[Data records]

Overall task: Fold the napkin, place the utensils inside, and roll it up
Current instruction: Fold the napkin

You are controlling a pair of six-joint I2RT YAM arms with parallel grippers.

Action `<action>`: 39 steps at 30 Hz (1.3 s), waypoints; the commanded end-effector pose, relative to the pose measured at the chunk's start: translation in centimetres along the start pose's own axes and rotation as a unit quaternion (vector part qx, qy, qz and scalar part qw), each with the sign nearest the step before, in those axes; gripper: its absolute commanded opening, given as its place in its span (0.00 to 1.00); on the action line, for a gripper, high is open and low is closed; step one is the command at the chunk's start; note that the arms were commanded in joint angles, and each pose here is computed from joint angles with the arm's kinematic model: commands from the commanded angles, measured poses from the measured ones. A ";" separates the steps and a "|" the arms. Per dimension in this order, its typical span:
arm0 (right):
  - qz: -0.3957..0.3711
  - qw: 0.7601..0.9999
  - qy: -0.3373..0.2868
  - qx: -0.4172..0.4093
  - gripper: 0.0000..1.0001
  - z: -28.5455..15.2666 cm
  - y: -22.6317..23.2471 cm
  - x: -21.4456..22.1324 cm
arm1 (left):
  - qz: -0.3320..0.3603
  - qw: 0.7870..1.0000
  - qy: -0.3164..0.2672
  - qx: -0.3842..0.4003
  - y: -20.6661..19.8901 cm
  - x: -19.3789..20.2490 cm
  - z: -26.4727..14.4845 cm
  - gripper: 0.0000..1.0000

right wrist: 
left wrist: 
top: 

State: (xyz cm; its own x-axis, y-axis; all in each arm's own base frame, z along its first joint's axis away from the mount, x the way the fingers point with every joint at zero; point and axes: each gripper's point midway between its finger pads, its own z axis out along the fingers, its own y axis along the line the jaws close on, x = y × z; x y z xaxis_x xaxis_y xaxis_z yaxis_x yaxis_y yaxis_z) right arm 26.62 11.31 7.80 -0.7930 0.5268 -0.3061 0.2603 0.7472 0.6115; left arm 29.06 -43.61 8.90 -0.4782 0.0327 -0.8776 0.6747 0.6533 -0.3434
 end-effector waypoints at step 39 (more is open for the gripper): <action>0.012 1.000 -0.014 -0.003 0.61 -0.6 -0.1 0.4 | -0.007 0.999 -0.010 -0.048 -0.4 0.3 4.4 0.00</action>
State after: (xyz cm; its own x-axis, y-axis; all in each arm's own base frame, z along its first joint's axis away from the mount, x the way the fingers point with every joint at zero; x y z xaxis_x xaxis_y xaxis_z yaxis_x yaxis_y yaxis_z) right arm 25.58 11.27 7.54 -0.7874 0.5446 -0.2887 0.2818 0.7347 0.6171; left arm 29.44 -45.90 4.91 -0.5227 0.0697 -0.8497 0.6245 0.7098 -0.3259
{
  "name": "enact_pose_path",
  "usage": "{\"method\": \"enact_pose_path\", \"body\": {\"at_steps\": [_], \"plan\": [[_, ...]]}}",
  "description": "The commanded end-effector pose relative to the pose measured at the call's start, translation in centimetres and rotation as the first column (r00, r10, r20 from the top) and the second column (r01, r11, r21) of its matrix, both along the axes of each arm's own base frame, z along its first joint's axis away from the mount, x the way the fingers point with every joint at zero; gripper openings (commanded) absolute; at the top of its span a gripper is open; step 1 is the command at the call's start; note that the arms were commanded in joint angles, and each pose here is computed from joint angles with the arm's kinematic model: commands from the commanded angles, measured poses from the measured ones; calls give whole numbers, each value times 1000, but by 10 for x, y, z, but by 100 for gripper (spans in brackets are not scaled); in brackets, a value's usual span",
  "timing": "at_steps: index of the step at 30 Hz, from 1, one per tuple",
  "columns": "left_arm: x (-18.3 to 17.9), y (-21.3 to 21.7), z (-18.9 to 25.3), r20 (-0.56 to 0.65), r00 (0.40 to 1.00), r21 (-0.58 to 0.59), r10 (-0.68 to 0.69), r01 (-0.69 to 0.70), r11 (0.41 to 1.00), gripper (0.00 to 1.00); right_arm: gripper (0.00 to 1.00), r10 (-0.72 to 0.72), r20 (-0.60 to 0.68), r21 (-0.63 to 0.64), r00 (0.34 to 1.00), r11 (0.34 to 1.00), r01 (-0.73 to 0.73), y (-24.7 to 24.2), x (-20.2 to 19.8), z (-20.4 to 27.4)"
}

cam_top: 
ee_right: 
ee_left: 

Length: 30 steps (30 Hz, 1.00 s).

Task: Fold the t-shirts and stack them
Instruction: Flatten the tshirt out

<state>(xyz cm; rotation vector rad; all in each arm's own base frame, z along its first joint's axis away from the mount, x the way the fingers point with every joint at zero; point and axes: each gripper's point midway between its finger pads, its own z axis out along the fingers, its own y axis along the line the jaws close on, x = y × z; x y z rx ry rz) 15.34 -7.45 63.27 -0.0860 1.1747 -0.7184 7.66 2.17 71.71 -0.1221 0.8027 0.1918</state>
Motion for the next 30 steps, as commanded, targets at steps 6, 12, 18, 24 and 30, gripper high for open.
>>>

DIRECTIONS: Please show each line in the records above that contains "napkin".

SOLUTION:
Overall task: Fold the napkin, place the utensils inside, and roll it up
Current instruction: Fold the napkin

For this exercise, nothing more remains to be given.